START Input data
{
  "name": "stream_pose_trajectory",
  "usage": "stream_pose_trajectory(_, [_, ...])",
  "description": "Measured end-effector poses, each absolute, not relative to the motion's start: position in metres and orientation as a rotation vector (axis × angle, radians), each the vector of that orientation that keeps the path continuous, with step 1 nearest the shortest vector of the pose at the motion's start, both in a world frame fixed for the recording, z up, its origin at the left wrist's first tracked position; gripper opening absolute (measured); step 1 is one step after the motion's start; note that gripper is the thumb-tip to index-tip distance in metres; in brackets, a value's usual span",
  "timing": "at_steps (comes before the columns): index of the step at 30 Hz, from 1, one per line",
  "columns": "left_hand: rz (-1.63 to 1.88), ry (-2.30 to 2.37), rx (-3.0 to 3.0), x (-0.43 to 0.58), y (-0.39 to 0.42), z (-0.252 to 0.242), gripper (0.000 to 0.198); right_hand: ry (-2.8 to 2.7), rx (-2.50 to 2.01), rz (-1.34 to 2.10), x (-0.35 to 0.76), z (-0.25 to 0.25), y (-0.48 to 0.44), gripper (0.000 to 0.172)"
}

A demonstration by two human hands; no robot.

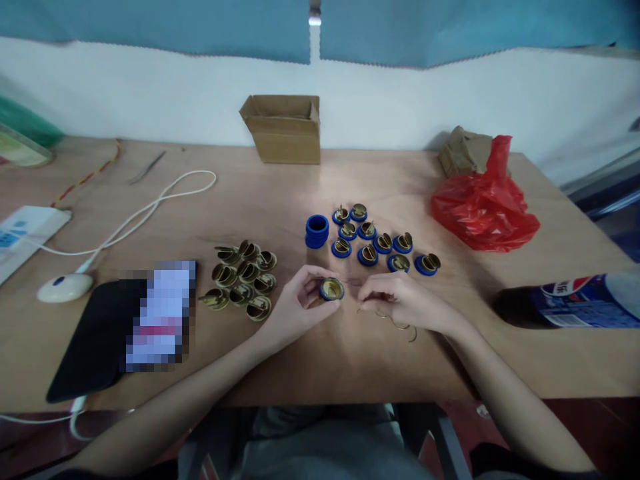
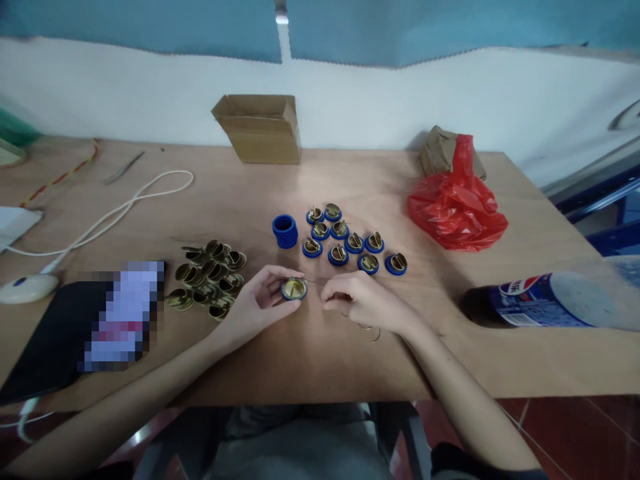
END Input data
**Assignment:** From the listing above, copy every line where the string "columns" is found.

**Result:**
  "timing": "at_steps (comes before the columns): index of the step at 30 Hz, from 1, one per line",
  "columns": "left_hand: rz (-1.63 to 1.88), ry (-2.30 to 2.37), rx (-3.0 to 3.0), x (-0.43 to 0.58), y (-0.39 to 0.42), z (-0.252 to 0.242), gripper (0.000 to 0.198); right_hand: ry (-2.8 to 2.7), rx (-2.50 to 2.01), rz (-1.34 to 2.10), x (-0.35 to 0.76), z (-0.25 to 0.25), y (-0.48 to 0.44), gripper (0.000 to 0.172)"

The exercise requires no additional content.